▶ Task statement
What is needed is an exact copy of all the lines below.

▶ Records shown
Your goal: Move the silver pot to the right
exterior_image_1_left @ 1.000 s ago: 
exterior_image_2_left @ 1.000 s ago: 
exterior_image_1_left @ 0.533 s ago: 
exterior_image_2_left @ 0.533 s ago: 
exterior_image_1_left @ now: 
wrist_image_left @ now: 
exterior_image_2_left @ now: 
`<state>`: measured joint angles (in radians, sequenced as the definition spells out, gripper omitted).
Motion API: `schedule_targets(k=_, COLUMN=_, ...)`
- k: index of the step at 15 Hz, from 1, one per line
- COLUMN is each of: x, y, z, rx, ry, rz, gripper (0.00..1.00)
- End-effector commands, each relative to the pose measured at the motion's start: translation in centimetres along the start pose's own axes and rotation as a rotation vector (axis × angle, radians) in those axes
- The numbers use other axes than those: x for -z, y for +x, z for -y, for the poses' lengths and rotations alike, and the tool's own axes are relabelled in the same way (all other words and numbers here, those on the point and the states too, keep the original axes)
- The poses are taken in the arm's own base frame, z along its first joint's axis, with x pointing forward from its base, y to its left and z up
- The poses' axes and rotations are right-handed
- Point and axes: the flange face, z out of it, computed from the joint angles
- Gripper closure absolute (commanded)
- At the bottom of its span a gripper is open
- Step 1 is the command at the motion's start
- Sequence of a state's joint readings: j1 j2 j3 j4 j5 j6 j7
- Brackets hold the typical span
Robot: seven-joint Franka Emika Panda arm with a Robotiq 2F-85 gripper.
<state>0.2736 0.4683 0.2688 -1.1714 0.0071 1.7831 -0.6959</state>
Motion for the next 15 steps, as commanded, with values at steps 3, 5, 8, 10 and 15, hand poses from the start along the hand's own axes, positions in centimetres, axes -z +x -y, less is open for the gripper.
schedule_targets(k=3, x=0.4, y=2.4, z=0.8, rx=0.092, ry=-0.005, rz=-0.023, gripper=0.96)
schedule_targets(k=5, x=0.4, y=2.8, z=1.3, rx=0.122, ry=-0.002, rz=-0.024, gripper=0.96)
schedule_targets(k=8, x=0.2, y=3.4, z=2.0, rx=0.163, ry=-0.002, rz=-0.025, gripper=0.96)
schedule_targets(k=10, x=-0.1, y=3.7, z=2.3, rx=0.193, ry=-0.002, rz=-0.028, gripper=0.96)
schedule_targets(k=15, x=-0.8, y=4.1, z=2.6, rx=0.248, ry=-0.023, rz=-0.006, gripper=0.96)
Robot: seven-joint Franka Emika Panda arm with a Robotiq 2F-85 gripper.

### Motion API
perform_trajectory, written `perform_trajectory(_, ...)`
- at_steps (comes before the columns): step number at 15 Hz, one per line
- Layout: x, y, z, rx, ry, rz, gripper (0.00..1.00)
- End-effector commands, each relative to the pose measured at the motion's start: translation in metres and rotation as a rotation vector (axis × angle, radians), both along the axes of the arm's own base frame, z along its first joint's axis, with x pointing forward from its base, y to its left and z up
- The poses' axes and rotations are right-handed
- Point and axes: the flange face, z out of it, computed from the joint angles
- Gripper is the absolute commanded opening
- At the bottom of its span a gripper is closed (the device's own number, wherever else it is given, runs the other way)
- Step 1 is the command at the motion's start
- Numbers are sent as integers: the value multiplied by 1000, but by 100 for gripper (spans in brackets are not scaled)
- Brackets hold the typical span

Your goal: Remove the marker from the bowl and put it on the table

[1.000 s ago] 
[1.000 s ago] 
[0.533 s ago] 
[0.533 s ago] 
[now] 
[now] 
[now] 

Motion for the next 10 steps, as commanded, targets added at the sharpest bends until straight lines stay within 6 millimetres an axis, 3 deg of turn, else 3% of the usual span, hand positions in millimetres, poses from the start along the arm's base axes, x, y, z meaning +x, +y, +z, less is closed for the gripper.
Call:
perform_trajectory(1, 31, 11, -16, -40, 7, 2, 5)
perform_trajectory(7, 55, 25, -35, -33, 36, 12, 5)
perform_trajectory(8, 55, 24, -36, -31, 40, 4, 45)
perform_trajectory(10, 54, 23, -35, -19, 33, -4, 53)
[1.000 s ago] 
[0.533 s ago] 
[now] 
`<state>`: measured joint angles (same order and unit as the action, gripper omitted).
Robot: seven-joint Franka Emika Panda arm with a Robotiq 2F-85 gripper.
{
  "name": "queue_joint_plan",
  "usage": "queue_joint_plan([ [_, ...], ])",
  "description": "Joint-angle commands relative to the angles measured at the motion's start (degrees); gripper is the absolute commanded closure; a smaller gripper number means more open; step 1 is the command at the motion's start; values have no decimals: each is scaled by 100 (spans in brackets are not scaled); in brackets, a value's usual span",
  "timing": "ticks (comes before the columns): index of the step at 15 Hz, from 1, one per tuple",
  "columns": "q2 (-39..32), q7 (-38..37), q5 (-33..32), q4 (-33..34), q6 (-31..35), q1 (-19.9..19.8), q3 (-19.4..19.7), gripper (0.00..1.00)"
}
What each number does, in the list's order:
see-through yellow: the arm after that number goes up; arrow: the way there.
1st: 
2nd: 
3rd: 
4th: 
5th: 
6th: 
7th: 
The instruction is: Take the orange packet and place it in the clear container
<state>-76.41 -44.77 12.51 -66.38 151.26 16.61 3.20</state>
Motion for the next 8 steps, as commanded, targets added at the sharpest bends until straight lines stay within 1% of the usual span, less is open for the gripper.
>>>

▶ Written response
Your goal: Move the silver pot to the right
exterior_image_1_left @ 1.000 s ago: 
exterior_image_2_left @ 1.000 s ago: 
exterior_image_1_left @ 0.533 s ago: 
exterior_image_2_left @ 0.533 s ago: 
exterior_image_1_left @ now: 
wrist_image_left @ now: 
exterior_image_2_left @ now: 
`<state>`: measured joint angles (in radians, sequenced as the definition spells out, gripper omitted).
Motion API: `schedule_targets(k=_, COLUMN=_, ...)`
- k: index of the step at 15 Hz, from 1, one per line
- COLUMN is each of: x, y, z, rx, ry, rz, gripper (0.00..1.00)
- End-effector commands, each relative to the pose measured at the motion's start: translation in centimetres along the start pose's own axes and rotation as a rotation vector (axis × angle, radians) in those axes
- The numbers use other axes than those: x for -z, y for +x, z for -y, for the poses' lengths and rotations alike, and the tool's own axes are relabelled in the same way (all other words and numbers here, those on the point and the states too, keep the original axes)
- The poses are taken in the arm's own base frame, z along its first joint's axis, with x pointing forward from its base, y to its left and z up
- The poses' axes and rotations are right-handed
- Point and axes: the flange face, z out of it, computed from the joint angles
- Gripper closure absolute (commanded)
- At the bottom of its span a gripper is open
- Step 1 is the command at the motion's start
- Sequence of a state's joint readings: j1 j2 j3 j4 j5 j6 j7
- Brackets hold the typical span
Robot: seven-joint Franka Emika Panda arm with a Robotiq 2F-85 gripper.
<state>0.2736 0.4683 0.2688 -1.1714 0.0071 1.7831 -0.6959</state>
Motion for the next 15 steps, as commanded, with values at steps 3, 5, 8, 10 and 15, hand poses from the start along the hand's own axes, positions in centimetres, axes -z +x -y, less is open for the gripper.
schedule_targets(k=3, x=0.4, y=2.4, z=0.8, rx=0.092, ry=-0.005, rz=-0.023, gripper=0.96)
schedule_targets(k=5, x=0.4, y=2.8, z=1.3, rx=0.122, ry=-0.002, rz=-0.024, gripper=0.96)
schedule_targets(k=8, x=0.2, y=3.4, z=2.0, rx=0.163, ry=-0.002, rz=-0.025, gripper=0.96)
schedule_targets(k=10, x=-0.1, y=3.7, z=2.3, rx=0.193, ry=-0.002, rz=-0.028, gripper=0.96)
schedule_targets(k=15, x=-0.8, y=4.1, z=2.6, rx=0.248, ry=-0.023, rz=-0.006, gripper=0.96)
Robot: seven-joint Franka Emika Panda arm with a Robotiq 2F-85 gripper.

### Motion API
perform_trajectory, written `perform_trajectory(_, ...)`
- at_steps (comes before the columns): step number at 15 Hz, one per line
- Layout: x, y, z, rx, ry, rz, gripper (0.00..1.00)
- End-effector commands, each relative to the pose measured at the motion's start: translation in metres and rotation as a rotation vector (axis × angle, radians), both along the axes of the arm's own base frame, z along its first joint's axis, with x pointing forward from its base, y to its left and z up
- The poses' axes and rotations are right-handed
- Point and axes: the flange face, z out of it, computed from the joint angles
- Gripper is the absolute commanded opening
- At the bottom of its span a gripper is closed (the device's own number, wherever else it is given, runs the other way)
- Step 1 is the command at the motion's start
- Numbers are sent as integers: the value multiplied by 1000, but by 100 for gripper (spans in brackets are not scaled)
- Brackets hold the typical span

Your goal: Remove the marker from the bowl and put it on the table

[1.000 s ago] 
[1.000 s ago] 
[0.533 s ago] 
[0.533 s ago] 
[now] 
[now] 
[now] 

Motion for the next 10 steps, as commanded, targets added at the sharpest bends until straight lines stay within 6 millimetres an axis, 3 deg of turn, else 3% of the usual span, hand positions in millimetres, poses from the start along the arm's base axes, x, y, z meaning +x, +y, +z, less is closed for the gripper.
Call:
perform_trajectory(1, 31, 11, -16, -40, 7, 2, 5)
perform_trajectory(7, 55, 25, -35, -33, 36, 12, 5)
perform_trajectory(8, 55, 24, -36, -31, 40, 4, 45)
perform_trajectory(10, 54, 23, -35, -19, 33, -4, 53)
[1.000 s ago] 
[0.533 s ago] 
[now] 
`<state>`: measured joint angles (same order and unit as the action, gripper omitted).
Robot: seven-joint Franka Emika Panda arm with a Robotiq 2F-85 gripper.
{
  "name": "queue_joint_plan",
  "usage": "queue_joint_plan([ [_, ...], ])",
  "description": "Joint-angle commands relative to the angles measured at the motion's start (degrees); gripper is the absolute commanded closure; a smaller gripper number means more open; step 1 is the command at the motion's start; values have no decimals: each is scaled by 100 (spans in brackets are not scaled); in brackets, a value's usual span",
  "timing": "ticks (comes before the columns): index of the step at 15 Hz, from 1, one per tuple",
  "columns": "q2 (-39..32), q7 (-38..37), q5 (-33..32), q4 (-33..34), q6 (-31..35), q1 (-19.9..19.8), q3 (-19.4..19.7), gripper (0.00..1.00)"
}
What each number does, in the list's order:
see-through yellow: the arm after that number goes up; arrow: the way there.
1st: 
2nd: 
3rd: 
4th: 
5th: 
6th: 
7th: 
The instruction is: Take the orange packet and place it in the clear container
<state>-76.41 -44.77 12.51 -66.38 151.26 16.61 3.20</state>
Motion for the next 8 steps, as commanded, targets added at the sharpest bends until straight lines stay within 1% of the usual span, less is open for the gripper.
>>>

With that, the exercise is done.